Actually, only a few people had just moved in, it was 98% not inhabited yet, but it was just when they had built it. There were about three or four feet of water out there because of the flooding; the ground just got saturated and the water went down and the Old Highway 101 had about 6 inches of water going across it just constantly because of the inundation of the water. And back then the water table, which has decreased over time, was very high below the Valley.

 

I remember as a child playing at the Old Murphy House. We used to call it a haunted house, and my understanding is that it was the first frame house ever constructed in California.

 

It was shipped from New England, broken down into parts in 1849, put on a boat and it went around the Horn because there was no Panama Canal then, brought back here, ported at Alviso, brought over and reassembled. And at that time it was the only frame house in all of California. So when it was torn down I thought it was a great loss, really unfortunate. The explanation still to this day is that it was a fire hazard, which I believe is a cover for other reasons why they destroyed it. It was a loss of the most historical building we had. Very regrettable.

 

Wheat was grown in this valley in the 1870s and 1880s, and harvested with a whole bunch of horses harnessed together, pulling huge threshing machines that were about 40 feet long.

 

And the first orchards were planted by Italians that came in the 1890s.

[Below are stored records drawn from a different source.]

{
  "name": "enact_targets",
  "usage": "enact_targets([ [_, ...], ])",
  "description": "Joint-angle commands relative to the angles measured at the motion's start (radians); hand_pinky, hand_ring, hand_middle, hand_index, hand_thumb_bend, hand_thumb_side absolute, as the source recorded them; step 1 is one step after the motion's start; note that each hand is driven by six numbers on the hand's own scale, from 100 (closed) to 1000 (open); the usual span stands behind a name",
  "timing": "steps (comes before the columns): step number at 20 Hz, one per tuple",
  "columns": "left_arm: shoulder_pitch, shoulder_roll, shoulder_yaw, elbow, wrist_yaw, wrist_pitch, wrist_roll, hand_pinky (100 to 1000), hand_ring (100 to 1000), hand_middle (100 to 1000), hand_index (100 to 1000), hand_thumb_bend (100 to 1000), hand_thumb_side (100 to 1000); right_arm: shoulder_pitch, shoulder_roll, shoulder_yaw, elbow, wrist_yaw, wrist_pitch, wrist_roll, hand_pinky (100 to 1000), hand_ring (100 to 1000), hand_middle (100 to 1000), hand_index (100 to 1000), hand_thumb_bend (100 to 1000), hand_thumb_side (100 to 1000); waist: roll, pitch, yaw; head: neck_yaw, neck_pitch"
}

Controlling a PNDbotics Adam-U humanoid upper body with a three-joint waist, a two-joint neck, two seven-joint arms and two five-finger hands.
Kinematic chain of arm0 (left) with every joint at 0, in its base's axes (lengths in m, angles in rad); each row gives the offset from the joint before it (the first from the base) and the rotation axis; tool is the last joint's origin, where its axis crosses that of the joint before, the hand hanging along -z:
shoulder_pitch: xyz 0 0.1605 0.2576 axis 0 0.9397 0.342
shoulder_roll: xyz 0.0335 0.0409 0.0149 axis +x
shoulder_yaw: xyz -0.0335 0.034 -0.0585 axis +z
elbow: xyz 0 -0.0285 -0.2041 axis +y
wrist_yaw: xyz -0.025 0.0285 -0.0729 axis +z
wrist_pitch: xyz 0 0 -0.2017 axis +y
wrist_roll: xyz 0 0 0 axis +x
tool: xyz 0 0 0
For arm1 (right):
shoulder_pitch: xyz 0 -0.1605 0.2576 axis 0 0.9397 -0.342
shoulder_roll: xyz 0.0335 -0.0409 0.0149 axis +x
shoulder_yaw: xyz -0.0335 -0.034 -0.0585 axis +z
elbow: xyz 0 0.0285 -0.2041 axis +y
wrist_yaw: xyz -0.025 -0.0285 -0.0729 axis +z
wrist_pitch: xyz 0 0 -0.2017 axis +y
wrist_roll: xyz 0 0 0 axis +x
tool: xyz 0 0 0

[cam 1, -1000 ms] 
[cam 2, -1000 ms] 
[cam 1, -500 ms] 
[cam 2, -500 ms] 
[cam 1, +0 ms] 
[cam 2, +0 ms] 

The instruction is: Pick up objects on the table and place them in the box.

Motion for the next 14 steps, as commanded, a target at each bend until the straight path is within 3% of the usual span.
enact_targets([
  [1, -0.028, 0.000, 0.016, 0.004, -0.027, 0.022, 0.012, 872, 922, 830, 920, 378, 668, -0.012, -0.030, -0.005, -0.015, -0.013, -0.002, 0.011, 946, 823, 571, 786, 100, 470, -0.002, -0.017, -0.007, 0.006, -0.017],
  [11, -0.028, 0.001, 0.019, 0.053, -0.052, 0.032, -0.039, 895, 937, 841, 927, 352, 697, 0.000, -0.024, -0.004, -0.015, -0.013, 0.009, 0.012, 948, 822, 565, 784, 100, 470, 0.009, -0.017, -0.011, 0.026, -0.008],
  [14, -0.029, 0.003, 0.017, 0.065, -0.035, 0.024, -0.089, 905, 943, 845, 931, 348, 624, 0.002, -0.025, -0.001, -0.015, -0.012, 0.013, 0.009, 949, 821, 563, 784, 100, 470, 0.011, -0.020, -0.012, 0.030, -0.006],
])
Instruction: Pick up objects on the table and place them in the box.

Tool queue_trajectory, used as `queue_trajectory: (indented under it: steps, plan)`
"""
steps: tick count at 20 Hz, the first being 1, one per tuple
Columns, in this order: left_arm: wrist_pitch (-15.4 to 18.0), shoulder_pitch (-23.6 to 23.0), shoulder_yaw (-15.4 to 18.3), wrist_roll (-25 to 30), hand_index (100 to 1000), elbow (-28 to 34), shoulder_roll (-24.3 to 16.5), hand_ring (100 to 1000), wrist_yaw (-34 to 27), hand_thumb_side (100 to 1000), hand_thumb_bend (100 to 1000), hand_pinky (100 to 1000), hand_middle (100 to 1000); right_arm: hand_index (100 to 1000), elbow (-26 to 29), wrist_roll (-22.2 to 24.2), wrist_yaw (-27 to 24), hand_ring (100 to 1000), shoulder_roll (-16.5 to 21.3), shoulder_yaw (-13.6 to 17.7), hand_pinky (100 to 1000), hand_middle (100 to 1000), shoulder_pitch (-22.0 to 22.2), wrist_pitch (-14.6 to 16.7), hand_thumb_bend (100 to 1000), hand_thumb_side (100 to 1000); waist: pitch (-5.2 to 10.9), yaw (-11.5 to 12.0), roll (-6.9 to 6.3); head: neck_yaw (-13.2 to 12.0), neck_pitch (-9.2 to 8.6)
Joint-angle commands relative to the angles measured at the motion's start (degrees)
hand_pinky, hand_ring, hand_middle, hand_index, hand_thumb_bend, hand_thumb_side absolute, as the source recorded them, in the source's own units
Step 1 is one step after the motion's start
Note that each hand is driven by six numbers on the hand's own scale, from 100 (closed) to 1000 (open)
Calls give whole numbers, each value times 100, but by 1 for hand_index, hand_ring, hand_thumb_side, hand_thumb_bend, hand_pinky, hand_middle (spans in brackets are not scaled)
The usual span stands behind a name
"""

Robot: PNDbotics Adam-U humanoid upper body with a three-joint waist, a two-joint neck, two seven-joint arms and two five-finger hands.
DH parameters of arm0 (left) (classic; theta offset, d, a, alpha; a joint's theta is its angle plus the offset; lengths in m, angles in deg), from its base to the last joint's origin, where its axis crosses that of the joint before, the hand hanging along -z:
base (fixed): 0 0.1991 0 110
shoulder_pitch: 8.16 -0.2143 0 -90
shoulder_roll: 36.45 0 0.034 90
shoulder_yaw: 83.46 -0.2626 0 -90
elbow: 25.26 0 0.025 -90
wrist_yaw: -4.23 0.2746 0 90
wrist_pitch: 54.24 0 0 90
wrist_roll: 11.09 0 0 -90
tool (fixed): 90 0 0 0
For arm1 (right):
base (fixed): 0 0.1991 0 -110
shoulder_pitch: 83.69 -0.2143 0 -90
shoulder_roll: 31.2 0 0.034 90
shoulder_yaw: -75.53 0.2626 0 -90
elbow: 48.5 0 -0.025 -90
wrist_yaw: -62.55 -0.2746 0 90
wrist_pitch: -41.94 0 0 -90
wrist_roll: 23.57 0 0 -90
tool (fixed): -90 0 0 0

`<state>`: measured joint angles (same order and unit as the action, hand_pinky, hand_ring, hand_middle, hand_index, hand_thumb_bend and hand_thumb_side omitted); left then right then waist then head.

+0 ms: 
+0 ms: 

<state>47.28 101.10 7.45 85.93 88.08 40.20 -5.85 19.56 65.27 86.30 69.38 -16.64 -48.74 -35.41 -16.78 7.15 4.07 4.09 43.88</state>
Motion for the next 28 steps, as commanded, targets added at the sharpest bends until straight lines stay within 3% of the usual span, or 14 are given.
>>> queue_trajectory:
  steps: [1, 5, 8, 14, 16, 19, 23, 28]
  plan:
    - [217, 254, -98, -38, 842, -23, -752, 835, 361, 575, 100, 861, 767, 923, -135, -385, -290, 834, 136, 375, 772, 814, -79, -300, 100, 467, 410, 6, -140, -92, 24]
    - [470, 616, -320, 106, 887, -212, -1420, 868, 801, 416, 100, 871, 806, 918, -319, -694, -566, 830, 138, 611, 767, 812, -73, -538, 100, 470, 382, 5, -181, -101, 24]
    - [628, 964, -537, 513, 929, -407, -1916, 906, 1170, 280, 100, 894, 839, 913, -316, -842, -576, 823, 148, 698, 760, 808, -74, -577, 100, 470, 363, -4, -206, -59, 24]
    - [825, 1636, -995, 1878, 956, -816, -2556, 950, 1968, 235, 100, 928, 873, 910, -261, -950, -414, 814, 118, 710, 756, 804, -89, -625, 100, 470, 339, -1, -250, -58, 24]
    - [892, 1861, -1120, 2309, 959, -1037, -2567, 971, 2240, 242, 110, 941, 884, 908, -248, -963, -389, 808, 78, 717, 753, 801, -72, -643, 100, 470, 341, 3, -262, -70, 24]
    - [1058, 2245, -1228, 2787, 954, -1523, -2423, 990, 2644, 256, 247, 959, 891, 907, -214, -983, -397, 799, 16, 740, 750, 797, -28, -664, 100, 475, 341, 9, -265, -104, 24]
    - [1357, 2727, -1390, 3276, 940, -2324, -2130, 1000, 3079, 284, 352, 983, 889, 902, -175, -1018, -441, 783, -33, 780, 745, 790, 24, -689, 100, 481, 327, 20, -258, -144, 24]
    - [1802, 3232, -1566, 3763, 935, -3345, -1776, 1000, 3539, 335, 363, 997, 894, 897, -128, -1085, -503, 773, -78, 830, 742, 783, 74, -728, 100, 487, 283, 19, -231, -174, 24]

By 1910 farming was a huge thing, a huge success so the valley was completely covered with orchards.

 

And because the orchards came in, the canneries were built. There were two big canneries: Shuckl's and Libby's. Libby's, up until the 1930s, was the largest cannery in the world, in Sunnyvale. After that some larger ones were built in San Jose.

 

Libby's was built out of wood originally. There was a huge fire I think in the early 40s or late 30s, where half of it burnt down. They re-built that half out of metal and brick. And then the second half was burned down in the early 60s. There was a huge fire, the biggest fire, in there and I remember seeing it as a child, sitting out on the front lawn on a hot summer night with all the neighbors- even though it was a half a mile away- watching it burn down.

 

But the Valley very quickly went from being fields of orchards to being high tech and electronics and other things. FMC and Lockheed were the big ones coming before the electronics, and the electronics came in. That all happened in the 60s, within one decade.

 

Anyway, when I was about 19 I got a chance to study abroad and I didn't come back home 'til I was 26. At that time I was living abroad in both Europe and Africa and when I came back I decided that I wanted to become a writer so I stayed at home all that time and I've been writing since then because I had family and friends close by.

 

And since that time I saw Lockheed come in and be a huge employer of over 20,000 people and that really made a big difference. During that time, that's when a lot of the housing came in and that was a big change there. And also, then you have the beginning of the start-ups in the electronic industry. The term Silicon Valley was coined to express the changes in this area.

 

There were a lot of high-tech and electronic industries in the area, but at that time the culture was very different. People who worked there were young and had long hair, they drove old Volkswagen Bugs and beat up vehicles and there was this notion of it being kind of an anti-materialistic crusade; technological things were still part of the counter culture in the 60s. This included people who had started up these places and so forth.

In fact when you look at the transition from all of the people working in the canneries in the area there was a sense that the people who worked in the assembly lines were seen as following exactly in their mother’s footprints. Instead of working in the canneries where they were sorting fruit they were working in the high-tech places sorting the components and so forth. There was a very strong sense of that continuation going on.